Kinchbus is a bus operator in Loughborough, England. Since 1998 it has been a subsidiary of the Wellglade Group.

History

Kinchbus was founded in 1987 by former Leicester City Football Club director Gilbert Kinch trading as GK Kinch and based in Barrow Upon Soar. Before moving into local bus services, Kinch had operated coaches from nearby Mountsorrel since at least 1972. In the early 1990s Kinchbus began to expand with services around Leicestershire and Nottinghamshire, including the purchase of Loughborough Bus and Coach from Midland Fox, giving the company its presence in Loughborough.
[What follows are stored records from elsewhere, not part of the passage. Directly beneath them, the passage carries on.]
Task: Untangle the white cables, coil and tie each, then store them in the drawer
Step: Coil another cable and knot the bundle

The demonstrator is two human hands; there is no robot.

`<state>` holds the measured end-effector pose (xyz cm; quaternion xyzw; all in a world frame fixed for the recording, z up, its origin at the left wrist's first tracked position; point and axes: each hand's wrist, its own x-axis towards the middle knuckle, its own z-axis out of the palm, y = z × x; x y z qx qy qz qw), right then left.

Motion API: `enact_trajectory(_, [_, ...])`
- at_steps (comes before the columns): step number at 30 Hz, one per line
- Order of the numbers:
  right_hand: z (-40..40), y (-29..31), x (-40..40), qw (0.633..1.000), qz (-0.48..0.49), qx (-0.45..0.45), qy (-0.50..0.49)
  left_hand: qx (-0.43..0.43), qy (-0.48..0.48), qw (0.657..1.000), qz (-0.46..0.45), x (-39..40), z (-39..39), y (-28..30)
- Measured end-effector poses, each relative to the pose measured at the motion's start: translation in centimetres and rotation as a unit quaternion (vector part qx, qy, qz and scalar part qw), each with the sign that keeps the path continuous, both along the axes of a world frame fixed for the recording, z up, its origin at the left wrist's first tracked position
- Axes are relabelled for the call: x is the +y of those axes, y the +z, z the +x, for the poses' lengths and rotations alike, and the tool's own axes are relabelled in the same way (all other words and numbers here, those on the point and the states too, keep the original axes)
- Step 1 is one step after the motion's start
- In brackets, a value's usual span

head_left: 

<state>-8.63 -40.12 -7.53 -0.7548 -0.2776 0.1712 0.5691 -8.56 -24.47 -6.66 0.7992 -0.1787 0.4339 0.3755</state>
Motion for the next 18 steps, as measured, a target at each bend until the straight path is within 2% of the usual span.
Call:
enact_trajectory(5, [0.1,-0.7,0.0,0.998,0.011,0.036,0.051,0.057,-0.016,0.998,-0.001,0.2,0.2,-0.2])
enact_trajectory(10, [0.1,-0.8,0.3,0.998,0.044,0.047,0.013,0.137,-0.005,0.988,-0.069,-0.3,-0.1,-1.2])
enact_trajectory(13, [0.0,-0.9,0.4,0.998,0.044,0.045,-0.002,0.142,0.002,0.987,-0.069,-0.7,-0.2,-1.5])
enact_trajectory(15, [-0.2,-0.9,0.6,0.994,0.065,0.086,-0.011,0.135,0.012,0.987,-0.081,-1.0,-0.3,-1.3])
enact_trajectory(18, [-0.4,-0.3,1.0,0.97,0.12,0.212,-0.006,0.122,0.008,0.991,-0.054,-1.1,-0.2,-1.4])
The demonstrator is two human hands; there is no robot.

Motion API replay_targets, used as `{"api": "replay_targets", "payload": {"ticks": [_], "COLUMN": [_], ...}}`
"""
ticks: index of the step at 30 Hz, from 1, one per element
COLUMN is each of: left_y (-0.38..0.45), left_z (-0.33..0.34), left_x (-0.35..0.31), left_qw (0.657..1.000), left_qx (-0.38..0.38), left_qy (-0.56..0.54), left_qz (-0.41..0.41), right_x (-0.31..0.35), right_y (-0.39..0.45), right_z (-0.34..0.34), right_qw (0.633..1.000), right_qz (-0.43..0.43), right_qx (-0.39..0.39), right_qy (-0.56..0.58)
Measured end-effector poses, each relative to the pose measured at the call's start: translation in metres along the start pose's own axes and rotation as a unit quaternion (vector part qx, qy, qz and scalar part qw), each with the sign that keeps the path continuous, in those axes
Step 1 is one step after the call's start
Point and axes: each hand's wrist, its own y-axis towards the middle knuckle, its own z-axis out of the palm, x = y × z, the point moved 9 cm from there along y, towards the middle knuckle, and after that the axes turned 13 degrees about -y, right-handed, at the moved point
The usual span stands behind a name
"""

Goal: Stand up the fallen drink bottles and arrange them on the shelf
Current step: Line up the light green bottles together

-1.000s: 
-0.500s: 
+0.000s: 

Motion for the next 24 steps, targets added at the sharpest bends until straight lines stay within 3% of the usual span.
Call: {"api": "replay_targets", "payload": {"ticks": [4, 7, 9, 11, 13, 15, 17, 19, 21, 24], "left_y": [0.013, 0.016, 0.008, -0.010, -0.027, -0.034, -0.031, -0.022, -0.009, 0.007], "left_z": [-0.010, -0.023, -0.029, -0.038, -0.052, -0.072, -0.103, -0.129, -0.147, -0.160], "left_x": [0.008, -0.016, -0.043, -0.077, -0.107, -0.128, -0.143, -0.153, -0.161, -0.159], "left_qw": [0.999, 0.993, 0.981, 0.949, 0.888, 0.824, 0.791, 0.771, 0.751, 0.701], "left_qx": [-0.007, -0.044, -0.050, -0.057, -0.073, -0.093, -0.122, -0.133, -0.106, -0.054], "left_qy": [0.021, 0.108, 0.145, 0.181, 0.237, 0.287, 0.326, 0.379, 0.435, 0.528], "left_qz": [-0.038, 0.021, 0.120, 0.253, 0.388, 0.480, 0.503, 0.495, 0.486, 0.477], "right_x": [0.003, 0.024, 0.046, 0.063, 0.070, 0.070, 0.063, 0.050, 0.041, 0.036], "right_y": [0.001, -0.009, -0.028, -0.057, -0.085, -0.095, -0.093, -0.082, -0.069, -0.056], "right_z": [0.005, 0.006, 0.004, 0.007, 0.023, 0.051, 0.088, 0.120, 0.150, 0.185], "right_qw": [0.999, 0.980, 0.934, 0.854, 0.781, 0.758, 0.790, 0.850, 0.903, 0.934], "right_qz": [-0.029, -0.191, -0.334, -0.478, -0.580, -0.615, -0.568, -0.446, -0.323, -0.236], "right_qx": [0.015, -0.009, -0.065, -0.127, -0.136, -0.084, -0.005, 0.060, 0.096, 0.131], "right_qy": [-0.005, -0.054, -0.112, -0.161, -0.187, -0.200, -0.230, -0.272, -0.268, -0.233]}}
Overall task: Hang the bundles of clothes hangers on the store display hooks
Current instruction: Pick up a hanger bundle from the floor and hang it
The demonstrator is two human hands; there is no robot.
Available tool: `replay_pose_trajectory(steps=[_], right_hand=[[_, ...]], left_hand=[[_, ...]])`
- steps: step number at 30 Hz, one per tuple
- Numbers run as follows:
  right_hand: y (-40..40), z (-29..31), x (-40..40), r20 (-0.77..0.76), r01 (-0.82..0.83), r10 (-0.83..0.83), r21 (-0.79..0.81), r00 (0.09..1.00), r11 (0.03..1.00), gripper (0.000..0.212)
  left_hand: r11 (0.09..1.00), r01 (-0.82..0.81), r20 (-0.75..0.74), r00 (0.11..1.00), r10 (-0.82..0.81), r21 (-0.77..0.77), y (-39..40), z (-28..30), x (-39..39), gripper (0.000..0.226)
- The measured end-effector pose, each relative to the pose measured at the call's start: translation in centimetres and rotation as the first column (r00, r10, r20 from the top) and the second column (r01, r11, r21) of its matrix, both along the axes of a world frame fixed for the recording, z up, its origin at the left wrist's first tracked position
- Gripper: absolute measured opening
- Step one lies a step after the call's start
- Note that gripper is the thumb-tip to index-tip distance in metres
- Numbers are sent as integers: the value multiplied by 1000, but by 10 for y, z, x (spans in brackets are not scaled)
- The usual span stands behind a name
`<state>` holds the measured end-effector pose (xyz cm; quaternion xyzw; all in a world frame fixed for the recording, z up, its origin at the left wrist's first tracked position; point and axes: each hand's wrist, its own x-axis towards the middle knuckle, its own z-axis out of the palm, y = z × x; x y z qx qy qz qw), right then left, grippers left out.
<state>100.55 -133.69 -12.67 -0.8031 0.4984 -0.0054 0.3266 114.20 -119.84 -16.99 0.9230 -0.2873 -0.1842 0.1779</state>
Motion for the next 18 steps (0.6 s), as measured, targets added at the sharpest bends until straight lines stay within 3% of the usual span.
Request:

In 1998 Kinchbus was sold to the Wellglade Group.

Since 2008 Kinchbus has operated the Skylink service between Derby and Loughborough. In April 2009 after the withdrawal of the Arriva Midlands service it was extended into Leicester via the A6.

In January 2013, Kinchbus reintroduced service 9 between Loughborough and Nottingham, following the collapse of Premiere Travel

During September 2022, it was announced that current managing director Jeff Counsell will retire in February 2023 and will be succeeded by Tom Morgan who is the current commercial director for Kinchbus and fellow Wellglade Group subsidiary Trentbarton.

Services
Kinchbus are the main provider of bus services within the Loughborough area alongside services to Nottingham and Leicester running 7 days a week, Kinchbus also provide Skylink services between Leicester and Derby via East Midlands Airport.

Service Cutbacks
In August 2022, Kinchbus announced their long established number 2 service between Loughborough and Leicester would be cut back to Sileby from 4 September 2022 as a result of driver shortages and lower passenger numbers. 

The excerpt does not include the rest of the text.